Author Interviews, Heart Disease, Psychological Science / 28.10.2016

MedicalResearch.com Interview with: Xiaoyan Fang and Sophia Hoschar Institute of Epidemiology II Mental Health Research Unit Helmholtz Zentrum München German Research Center for Environmental Health Neuherberg MedicalResearch.com: What is the background for this study? What are the main findings? Response: Time to treatment is a crucial determinant of survival in patients who have suffered an acute myocardial infarction. During an acute myocardial infarction, patients often use denial as a coping mechanism which may provide positive mood regulating effects but may also prolong prehospital delay time (PHD). Indeed, some small exploratory studies, mainly performed over 10 years ago, provided a preliminary evidence that denial contributes to decreased adherence to effective cardiac treatment by disavowing of the diagnosis and by minimizing the perceived symptom burden and symptom severity. Thus, the object of Munich Examination of Delay in Patients Experiencing Acute Myocardial Infarction (MEDEA) study is to find the effect of denial on patients’ prehospital delay. Our study contributes important new findings to the role of denial in the face of an AMI in an extended data set of STEMI patients.
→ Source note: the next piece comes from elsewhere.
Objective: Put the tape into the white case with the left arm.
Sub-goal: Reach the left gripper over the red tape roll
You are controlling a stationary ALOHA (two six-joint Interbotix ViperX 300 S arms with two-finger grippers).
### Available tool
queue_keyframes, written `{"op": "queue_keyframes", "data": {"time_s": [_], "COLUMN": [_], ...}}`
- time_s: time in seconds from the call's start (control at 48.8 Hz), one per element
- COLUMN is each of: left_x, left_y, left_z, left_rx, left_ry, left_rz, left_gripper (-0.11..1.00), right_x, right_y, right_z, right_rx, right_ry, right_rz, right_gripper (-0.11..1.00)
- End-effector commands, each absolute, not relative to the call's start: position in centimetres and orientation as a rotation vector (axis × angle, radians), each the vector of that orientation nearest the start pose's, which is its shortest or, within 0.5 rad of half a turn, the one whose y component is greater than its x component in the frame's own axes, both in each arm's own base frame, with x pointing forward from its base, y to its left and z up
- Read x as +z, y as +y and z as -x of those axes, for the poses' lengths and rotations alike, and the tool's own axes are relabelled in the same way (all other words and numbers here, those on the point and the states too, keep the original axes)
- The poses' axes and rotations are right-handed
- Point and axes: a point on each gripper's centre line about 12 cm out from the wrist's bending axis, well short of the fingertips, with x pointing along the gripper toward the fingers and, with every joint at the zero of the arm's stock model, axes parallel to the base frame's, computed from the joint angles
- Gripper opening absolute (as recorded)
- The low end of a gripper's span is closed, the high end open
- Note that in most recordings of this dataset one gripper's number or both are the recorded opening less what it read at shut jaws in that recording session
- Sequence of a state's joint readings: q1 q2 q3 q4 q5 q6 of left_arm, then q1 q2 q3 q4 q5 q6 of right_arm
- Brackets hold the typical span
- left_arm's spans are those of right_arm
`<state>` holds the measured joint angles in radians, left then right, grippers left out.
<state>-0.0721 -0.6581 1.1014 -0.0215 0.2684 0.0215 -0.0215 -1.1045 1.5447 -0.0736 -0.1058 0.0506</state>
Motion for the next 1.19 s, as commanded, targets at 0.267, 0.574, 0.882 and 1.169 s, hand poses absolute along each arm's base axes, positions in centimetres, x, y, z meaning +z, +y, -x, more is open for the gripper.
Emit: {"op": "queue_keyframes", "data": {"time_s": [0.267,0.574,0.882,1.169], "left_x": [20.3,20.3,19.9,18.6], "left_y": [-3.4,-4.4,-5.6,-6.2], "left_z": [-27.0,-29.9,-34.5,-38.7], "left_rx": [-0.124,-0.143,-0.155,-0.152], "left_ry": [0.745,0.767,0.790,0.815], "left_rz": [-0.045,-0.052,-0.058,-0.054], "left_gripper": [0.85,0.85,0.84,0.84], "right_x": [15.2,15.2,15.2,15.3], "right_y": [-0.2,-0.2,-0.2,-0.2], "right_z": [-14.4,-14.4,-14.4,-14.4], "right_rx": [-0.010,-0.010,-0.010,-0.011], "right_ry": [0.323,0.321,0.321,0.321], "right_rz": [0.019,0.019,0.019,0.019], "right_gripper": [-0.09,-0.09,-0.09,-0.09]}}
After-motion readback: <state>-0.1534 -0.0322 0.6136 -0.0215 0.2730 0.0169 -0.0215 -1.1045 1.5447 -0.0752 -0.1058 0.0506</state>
  • First, the psychological coping mechanism of denial in the face of an AMI turned out to have more beneficial than adverse effects: denial contributed to less suffering from heart-related symptoms and negative potentially traumatizing affectivity without leading the patients to maladaptive behavior (e.g. waiting for the symptoms to resolve).
  • In addition, from an overall perspective, denial only minimally increased the delay time, whereas in the time window of 3-24hrs, denial led to a clinical significant longer delay. Apparently denial did not function in the most favorable time window presumably because of an extreme painful symptom pattern which overcame the effect of denial on prehospital delay. In this case, denial might be an intervention point for those who are without severe symptoms.